Ideally, this file would be built once the first time you download ChiantiPy and then only rebuilt when your installed CHIANTI database gets updated. The filename is then stored at the package level. We'll use our CHIANTI database HDF5 file that we've been using in `synthesizAR`.

In [None]:
chianti_hdf5_filename = '/data/datadrive1/ar_forward_modeling/systematic_ar_study/chianti_db.h5'

In [None]:
class DataIndexer(object):
    
    def __init__(self,ion_path,key_conversion):
        self.ion_path = ion_path
        self.key_conversion = key_conversion
    
    def __getitem__(self,key):
        if key not in self.key_conversion:
            raise IndexError('{} not a valid attribute for {}'.format(key,self.ion_path))
        with h5py.File(chianti_hdf5_filename,'r') as hf:
            data = np.array(hf['/'.join([self.ion_path,self.key_conversion[key][0]])])*self.key_conversion[key][1]
        return data
    
    def __repr__(self):
        with h5py.File(chianti_hdf5_filename,'r') as hf:
            ref = hf[self.ion_path].attrs['ref']
        return ref
    

In [None]:
class GenericChiantiData(object):
    
    def __init__(self,ion_name):
        self.ion_name = ion_name
        self.element = ion_name.split('_')[0]
        self.Z = ch_util.el2z(self.element)
        self.stage = ion_name.split('_')[-1]
        
    @property
    def elvlc(self):
        # more sensible and readable keywords
        key_unit_conversion = {'energy':('ecm',1/u.cm),'level':('lvl',u.dimensionless_unscaled)}
        return DataIndexer('/'.join([self.element,self.stage,'elvlc']),key_unit_conversion)
    
    @property
    def wgfa(self):
        key_unit_conversion = {'wavelength':('wvl',u.angstrom),'einstein_a':('avalue',1/u.s)}
        return DataIndexer('/'.join([self.element,self.stage,'wgfa']),key_unit_conversion)
    

In [None]:
with h5py.File(chianti_hdf5_filename,'r') as hf:
    print([a for a in hf['fe/15/scups'].attrs])
    print(hf['fe/15/elvlc'].attrs['ref'])

In [None]:
chianti_reader = GenericChiantiData('fe_15')

In [None]:
chianti_reader.wgfa

In [None]:
elvlc_data = chianti_reader.elvlc

In [None]:
elvlc_data['level']

In [None]:
GenericChiantiData('mg_12').elvlc['energy']

In [None]:
%%timeit
GenericChiantiData('h_1').wgfa['einstein_a']

In [None]:
%%timeit
ch.ion('h_1').Wgfa['avalue']

This is specifically for an ion.
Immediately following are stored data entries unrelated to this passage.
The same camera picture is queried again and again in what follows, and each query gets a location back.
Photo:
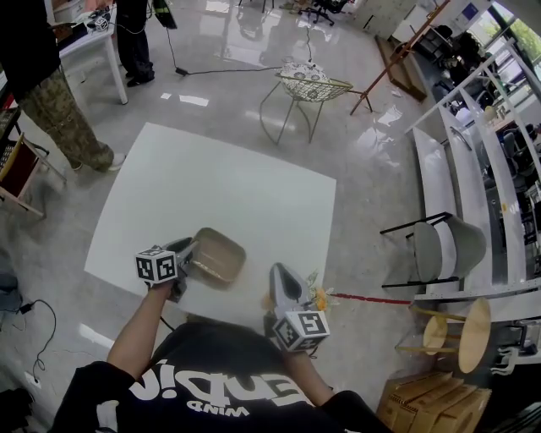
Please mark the wooden easel stand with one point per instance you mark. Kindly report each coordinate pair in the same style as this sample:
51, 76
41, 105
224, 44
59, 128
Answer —
382, 78

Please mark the person's black printed t-shirt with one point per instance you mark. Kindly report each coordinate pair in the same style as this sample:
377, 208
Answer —
220, 380

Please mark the person's right forearm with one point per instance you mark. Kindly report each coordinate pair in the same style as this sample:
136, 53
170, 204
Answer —
310, 380

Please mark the black office chair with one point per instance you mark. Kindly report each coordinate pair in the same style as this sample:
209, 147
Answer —
323, 8

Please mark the spare hand-held gripper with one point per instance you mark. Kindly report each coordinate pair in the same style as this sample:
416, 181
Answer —
100, 22

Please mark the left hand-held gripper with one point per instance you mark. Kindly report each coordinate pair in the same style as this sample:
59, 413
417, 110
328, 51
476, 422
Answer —
156, 266

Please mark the large wooden stool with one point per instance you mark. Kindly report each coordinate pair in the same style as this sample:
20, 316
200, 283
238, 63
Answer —
475, 334

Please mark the wooden frame chair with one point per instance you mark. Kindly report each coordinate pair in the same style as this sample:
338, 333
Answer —
19, 169

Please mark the floral seat cushion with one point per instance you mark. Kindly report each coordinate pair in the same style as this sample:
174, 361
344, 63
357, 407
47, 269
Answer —
302, 76

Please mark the white side table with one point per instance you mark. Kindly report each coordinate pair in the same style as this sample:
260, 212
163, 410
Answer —
95, 40

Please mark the black power adapter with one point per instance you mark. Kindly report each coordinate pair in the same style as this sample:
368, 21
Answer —
181, 71

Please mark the grey upholstered chair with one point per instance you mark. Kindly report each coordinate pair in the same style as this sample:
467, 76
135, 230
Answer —
467, 245

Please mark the red floor tape strip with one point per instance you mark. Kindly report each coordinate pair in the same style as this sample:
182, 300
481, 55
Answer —
372, 299

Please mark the yellow artificial flowers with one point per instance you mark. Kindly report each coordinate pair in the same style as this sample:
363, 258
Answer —
320, 296

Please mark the white shelf unit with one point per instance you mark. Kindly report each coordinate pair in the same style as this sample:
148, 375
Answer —
435, 169

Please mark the small wooden stool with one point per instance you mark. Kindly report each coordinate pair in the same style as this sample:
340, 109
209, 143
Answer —
434, 334

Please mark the brown wooden board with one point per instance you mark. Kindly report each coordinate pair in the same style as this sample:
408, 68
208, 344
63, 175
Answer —
401, 69

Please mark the tan rectangular container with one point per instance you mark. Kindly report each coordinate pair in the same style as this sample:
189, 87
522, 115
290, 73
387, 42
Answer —
220, 255

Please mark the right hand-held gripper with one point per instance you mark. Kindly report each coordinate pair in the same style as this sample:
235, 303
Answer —
287, 304

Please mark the person's left forearm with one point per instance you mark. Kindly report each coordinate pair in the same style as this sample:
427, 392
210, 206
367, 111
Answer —
139, 330

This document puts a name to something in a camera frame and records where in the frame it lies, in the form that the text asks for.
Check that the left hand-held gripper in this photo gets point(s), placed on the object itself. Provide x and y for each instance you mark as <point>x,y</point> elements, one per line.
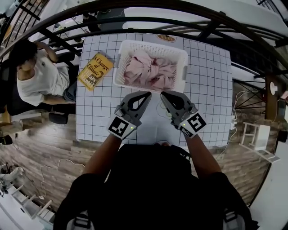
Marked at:
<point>122,128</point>

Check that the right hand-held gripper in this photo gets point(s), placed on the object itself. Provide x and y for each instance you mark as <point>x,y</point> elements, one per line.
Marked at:
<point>193,124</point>

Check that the pink clothes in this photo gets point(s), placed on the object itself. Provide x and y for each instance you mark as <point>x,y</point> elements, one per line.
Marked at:
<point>146,69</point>

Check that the white plastic basket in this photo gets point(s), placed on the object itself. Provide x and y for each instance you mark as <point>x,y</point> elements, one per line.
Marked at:
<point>153,46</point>

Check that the person's right forearm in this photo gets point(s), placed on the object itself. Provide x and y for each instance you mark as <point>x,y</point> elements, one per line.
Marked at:
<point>202,155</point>

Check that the person's left forearm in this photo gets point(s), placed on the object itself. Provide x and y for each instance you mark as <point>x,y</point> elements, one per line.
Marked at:
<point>99,155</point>

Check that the black box device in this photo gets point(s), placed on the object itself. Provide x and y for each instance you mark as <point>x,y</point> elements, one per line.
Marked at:
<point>283,136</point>

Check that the white grid tablecloth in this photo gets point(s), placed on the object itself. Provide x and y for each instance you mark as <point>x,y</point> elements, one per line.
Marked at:
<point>94,121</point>

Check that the yellow book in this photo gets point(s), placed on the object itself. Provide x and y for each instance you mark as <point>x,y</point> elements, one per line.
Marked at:
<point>95,70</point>

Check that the white power strip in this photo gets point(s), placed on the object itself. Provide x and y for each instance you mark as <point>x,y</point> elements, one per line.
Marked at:
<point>234,122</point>

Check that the black office chair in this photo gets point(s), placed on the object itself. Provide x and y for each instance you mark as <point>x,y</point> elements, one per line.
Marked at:
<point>58,118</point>

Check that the person's black shirt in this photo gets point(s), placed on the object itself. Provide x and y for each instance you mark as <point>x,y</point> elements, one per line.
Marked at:
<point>153,191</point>

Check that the white step stool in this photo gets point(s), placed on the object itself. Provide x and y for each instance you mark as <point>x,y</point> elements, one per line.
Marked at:
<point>262,137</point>

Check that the brown wooden board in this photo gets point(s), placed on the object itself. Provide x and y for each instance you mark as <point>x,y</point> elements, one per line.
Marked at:
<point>271,105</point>

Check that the white round disc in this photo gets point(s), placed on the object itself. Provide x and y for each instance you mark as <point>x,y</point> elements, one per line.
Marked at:
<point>273,88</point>

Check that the black metal railing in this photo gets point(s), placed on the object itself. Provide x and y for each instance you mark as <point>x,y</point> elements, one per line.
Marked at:
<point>60,42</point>

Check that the small lit screen device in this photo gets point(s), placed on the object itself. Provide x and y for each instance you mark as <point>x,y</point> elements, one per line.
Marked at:
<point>284,94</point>

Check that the white shelf unit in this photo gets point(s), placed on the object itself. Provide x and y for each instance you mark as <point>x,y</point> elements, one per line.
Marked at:
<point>13,211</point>

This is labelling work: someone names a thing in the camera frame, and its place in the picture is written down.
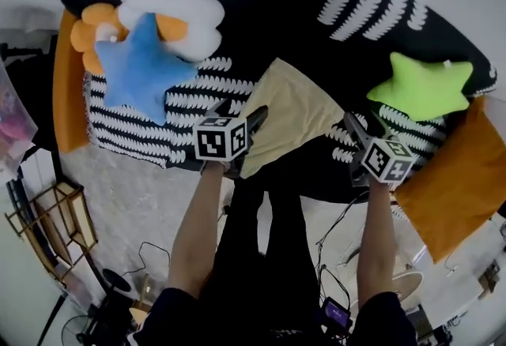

We could also implement an even more generic class for the other non-ion-specific datasets, e.g. abundance, ionization potential, miscellaneous continuum data. 

Alternatively, when the CHIANTI HDF5 database is created, these could just be broken up by ion appropriately. This would work except for the continuum data which is maybe a special case anyway. 

Basically, we just want to avoid having to index things over and over again. Better to just refer to it by the ion name.

Since this kind of data is used in quite a few places, we could provide it as a generic object. This also makes the CHIANTI data easily accessible without the baggage of the ion object if users want to extend it in anyway.